BEGIN The data

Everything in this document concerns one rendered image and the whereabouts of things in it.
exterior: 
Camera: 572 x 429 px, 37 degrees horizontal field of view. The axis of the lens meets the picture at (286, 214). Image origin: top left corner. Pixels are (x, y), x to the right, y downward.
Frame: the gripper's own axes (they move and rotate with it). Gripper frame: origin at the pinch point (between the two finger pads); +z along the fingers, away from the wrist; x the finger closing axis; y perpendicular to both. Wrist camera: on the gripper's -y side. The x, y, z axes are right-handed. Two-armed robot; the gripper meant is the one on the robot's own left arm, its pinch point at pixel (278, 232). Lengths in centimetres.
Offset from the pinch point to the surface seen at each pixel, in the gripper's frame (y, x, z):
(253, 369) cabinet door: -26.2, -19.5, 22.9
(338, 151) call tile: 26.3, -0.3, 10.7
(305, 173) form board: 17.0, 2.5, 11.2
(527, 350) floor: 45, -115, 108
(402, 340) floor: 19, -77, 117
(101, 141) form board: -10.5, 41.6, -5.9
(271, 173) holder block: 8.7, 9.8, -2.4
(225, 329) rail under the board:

END The data

- **Problem statement**
What is needed is an exact repetition of the lines from the first line of the records through the line containing "Frame: the gripper's", both ends included, and nothing more.

- **Exercise output**
Everything in this document concerns one rendered image and the whereabouts of things in it.
exterior: 
Camera: 572 x 429 px, 37 degrees horizontal field of view. The axis of the lens meets the picture at (286, 214). Image origin: top left corner. Pixels are (x, y), x to the right, y downward.
Frame: the gripper's own axes (they move and rotate with it). Gripper frame: origin at the pinch point (between the two finger pads); +z along the fingers, away from the wrist; x the finger closing axis; y perpendicular to both. Wrist camera: on the gripper's -y side. The x, y, z axes are right-handed. Two-armed robot; the gripper meant is the one on the robot's own left arm, its pinch point at pixel (278, 232). Lengths in centimetres.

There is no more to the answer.